PROMPT. Produce a faithful copy of every record below, without the pictures.
*** Opening of EXTRACTED INFORMATION ***
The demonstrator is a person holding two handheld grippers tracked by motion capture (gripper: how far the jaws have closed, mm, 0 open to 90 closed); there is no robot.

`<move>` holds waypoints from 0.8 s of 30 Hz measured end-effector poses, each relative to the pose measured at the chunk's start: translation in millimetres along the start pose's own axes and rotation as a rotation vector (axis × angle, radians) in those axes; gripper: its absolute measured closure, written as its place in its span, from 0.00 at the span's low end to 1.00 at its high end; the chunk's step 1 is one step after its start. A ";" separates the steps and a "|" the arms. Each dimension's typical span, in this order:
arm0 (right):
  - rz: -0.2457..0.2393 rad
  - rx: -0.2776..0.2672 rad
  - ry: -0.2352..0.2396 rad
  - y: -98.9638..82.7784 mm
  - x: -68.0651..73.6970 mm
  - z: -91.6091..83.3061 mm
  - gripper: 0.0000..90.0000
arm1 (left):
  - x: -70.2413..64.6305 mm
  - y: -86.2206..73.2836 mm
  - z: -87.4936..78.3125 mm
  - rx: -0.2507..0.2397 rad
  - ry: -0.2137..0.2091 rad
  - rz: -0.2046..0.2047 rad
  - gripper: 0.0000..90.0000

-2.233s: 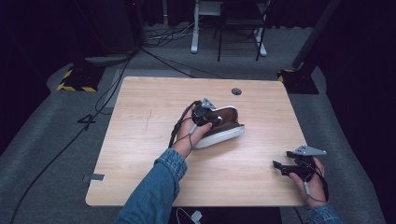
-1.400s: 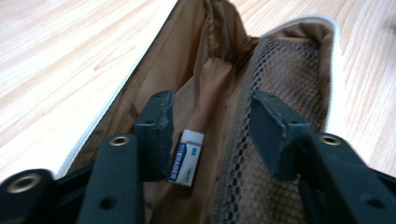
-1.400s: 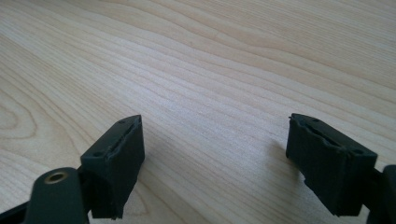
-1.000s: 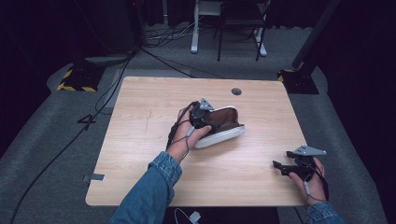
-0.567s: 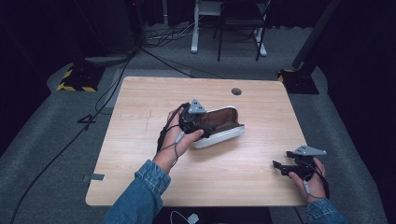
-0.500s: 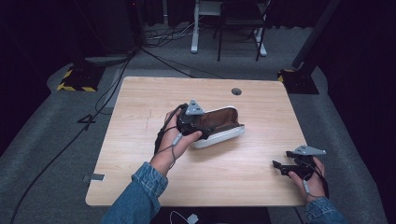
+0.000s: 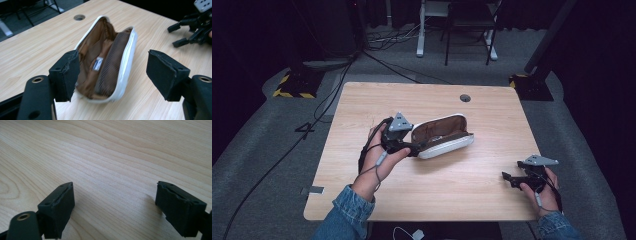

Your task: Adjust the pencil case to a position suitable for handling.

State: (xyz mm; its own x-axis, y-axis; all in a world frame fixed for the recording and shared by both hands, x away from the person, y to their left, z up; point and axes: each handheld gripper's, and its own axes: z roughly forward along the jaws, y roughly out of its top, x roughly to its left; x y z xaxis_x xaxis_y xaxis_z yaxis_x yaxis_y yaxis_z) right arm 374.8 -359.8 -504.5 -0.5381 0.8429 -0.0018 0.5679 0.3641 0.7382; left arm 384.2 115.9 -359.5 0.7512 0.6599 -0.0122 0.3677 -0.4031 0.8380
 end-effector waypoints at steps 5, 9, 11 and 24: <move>0.001 0.001 0.002 0.0 -0.1 -0.1 0.18 | 3.2 -12.5 -20.1 -0.015 0.015 -0.008 0.28; 0.001 0.000 0.001 0.0 -0.1 -0.1 0.18 | 6.7 -26.5 -30.2 -0.004 0.027 -0.021 0.27; 0.001 0.000 0.001 0.0 0.0 -0.1 0.18 | 10.5 -36.1 -36.3 0.005 0.031 -0.031 0.25; 0.000 0.001 0.004 0.0 -0.3 -0.1 0.18 | 41.2 -97.3 -54.9 0.048 0.090 -0.134 0.22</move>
State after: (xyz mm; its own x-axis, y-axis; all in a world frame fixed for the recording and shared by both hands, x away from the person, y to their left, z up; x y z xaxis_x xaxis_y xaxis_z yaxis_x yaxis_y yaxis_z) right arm 374.9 -360.1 -504.4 -0.5410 0.8410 0.0009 0.5683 0.3648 0.7375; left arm 349.3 217.1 -411.6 0.6420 0.7634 -0.0713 0.4887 -0.3357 0.8053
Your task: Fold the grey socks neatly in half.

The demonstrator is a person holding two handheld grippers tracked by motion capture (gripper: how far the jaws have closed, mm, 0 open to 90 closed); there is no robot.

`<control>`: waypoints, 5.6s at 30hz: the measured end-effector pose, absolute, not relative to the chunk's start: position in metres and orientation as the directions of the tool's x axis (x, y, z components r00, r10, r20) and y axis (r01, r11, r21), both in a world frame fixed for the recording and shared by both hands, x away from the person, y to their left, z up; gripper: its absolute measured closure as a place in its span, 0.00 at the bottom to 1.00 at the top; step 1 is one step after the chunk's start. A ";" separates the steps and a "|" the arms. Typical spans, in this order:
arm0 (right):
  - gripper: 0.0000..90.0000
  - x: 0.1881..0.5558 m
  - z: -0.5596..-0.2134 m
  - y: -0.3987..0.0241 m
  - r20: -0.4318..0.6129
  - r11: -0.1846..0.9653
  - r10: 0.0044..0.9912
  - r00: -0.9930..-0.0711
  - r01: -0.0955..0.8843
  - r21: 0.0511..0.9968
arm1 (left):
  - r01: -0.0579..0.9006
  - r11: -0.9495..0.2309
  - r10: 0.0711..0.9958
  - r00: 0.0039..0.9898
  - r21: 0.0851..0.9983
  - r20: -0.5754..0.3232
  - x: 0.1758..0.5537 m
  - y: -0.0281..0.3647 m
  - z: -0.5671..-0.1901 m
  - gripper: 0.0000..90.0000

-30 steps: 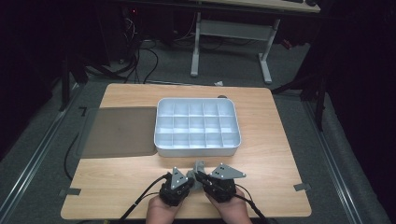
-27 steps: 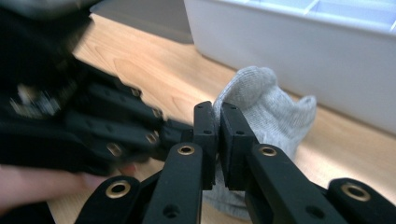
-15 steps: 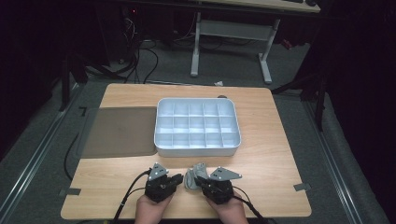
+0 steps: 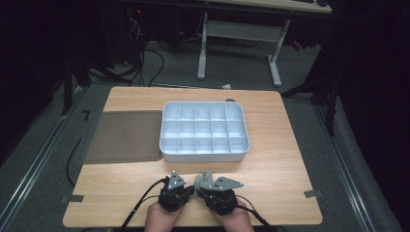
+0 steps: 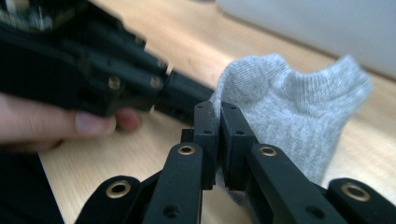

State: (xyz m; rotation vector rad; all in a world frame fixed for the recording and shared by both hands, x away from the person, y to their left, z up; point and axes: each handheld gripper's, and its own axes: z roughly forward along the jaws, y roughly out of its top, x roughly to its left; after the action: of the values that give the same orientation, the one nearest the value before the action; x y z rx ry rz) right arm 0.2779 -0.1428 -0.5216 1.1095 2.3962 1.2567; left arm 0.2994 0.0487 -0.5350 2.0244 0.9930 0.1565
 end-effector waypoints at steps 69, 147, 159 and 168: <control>0.88 0.279 -0.523 -0.173 0.106 0.330 0.758 -0.644 0.518 0.789 | 0.480 -0.375 0.696 0.711 0.793 -0.101 0.285 0.024 -0.529 1.00; 1.00 0.289 -0.532 -0.180 0.117 0.319 0.812 -0.572 0.602 0.732 | 0.457 -0.399 0.696 0.715 0.795 -0.062 0.283 0.015 -0.531 1.00; 1.00 0.276 -0.515 -0.170 0.099 0.318 0.758 -0.645 0.497 0.808 | 0.455 -0.405 0.695 0.717 0.793 -0.056 0.283 0.014 -0.531 1.00; 1.00 0.278 -0.519 -0.172 0.098 0.311 0.771 -0.629 0.508 0.803 | 0.461 -0.379 0.695 0.714 0.802 -0.082 0.284 0.018 -0.529 0.96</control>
State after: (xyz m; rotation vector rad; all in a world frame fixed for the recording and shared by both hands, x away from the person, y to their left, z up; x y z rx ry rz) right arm 0.2779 -0.1721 -0.5193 1.1531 2.2782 1.2241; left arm 0.2838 0.0177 -0.5292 2.0430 0.8799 0.3381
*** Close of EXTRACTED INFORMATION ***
REPLY.
The demonstrator is a person holding two handheld grippers tracked by motion capture (gripper: how far the jaws have closed, mm, 0 open to 90 closed); there is no robot.

`<move>` holds waypoints from 0.8 s of 30 Hz measured end-effector poses, each relative to the pose measured at the chunk's start: translation in millimetres along the start pose's own axes and rotation as a rotation vector (axis × angle, radians) in those axes; gripper: its absolute measured closure, written as its place in its span, from 0.00 at the span's low end to 1.00 at its high end; the chunk's step 1 is one step after its start. A ";" separates the steps and a "|" the arms. Each dimension's typical span, in this order:
arm0 (right):
  - rz: -0.2457..0.2393 rad
  - rx: -0.2776..0.2672 rad
  - ry: -0.2352..0.2396 rad
  - y: -98.9638..82.7784 mm
  - x: -68.0651..73.6970 mm
  - z: -91.6091..83.3061 mm
  - gripper: 0.0000..90.0000
arm1 (left):
  - x: -70.2413..64.6305 mm
  - y: -86.2206..73.2836 mm
  - z: -87.4936..78.3125 mm
  - rx: -0.2507..0.2397 rad
  - ry: -0.2137..0.2091 rad
  - rz: -0.2046..0.2047 rad
  - gripper: 0.0000..90.0000

-2.233s: 
-1.400s: 
-1.400s: 
-1.000s: 
-0.567s: 
-0.500s: 
+0.000s: 

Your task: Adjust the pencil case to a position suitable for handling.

State: (xyz mm; its own x-axis, y-axis; all in a world frame fixed for the recording and shared by both hands, x away from the person, y to their left, z up; point and axes: each handheld gripper's, and its own axes: z roughly forward along the jaws, y roughly out of its top, x roughly to its left; x y z xaxis_x xaxis_y xaxis_z yaxis_x yaxis_y yaxis_z) right arm 374.8 -359.8 -504.5 -0.5381 0.8429 -0.0018 0.5679 0.3641 0.7382; left arm 384.2 115.9 -359.5 0.7512 0.6599 -0.0122 0.3677 -0.4031 0.8380
 end-effector waypoints at steps 5, 9, 11 and 24: <move>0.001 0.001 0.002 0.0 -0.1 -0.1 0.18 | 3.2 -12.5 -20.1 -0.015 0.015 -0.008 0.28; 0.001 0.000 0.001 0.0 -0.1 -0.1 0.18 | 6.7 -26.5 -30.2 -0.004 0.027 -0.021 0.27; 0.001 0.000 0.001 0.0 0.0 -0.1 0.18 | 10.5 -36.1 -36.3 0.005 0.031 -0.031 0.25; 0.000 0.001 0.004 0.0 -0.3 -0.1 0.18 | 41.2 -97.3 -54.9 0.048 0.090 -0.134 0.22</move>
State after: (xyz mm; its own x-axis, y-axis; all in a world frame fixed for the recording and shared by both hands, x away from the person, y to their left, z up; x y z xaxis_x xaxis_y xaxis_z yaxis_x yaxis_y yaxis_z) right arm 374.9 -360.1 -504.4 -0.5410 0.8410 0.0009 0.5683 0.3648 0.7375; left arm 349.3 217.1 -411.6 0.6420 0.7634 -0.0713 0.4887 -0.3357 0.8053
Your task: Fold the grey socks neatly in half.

The demonstrator is a person holding two handheld grippers tracked by motion capture (gripper: how far the jaws have closed, mm, 0 open to 90 closed); there is no robot.

`<control>`: waypoints, 5.6s at 30hz: the measured end-effector pose, absolute, not relative to the chunk's start: position in metres and orientation as the directions of the tool's x axis (x, y, z components r00, r10, r20) and y axis (r01, r11, r21), both in a world frame fixed for the recording and shared by both hands, x away from the person, y to their left, z up; gripper: its absolute measured closure as a place in its span, 0.00 at the bottom to 1.00 at the top; step 1 is one step after the chunk's start. A ";" separates the steps and a "|" the arms. Typical spans, in this order:
arm0 (right):
  - gripper: 0.0000..90.0000
  - x: 0.1881..0.5558 m
  - z: -0.5596..-0.2134 m
  - y: -0.3987..0.0241 m
  - r20: -0.4318..0.6129
  - r11: -0.1846..0.9653
  - r10: 0.0044..0.9912
  - r00: -0.9930..-0.0711
  - r01: -0.0955..0.8843
  - r21: 0.0511..0.9968
arm1 (left):
  - r01: -0.0579..0.9006
  - r11: -0.9495..0.2309
  - r10: 0.0711..0.9958
  - r00: 0.0039..0.9898
  - r21: 0.0851..0.9983
  - r20: -0.5754..0.3232
  - x: 0.1758..0.5537 m
  - y: -0.0281..0.3647 m
  - z: -0.5671..-0.1901 m
  - gripper: 0.0000..90.0000

-30 steps: 
-27 steps: 
-15 steps: 
+0 steps: 
+0 steps: 

State: (xyz m; rotation vector rad; all in a world frame fixed for the recording and shared by both hands, x away from the person, y to their left, z up; point and axes: each handheld gripper's, and its own axes: z roughly forward along the jaws, y roughly out of its top, x roughly to its left; after the action: of the values that give the same orientation, the one nearest the value before the action; x y z rx ry rz) right arm 0.2779 -0.1428 -0.5216 1.1095 2.3962 1.2567; left arm 0.2994 0.0487 -0.5350 2.0244 0.9930 0.1565
 end-effector waypoints at steps 69, 147, 159 and 168: <control>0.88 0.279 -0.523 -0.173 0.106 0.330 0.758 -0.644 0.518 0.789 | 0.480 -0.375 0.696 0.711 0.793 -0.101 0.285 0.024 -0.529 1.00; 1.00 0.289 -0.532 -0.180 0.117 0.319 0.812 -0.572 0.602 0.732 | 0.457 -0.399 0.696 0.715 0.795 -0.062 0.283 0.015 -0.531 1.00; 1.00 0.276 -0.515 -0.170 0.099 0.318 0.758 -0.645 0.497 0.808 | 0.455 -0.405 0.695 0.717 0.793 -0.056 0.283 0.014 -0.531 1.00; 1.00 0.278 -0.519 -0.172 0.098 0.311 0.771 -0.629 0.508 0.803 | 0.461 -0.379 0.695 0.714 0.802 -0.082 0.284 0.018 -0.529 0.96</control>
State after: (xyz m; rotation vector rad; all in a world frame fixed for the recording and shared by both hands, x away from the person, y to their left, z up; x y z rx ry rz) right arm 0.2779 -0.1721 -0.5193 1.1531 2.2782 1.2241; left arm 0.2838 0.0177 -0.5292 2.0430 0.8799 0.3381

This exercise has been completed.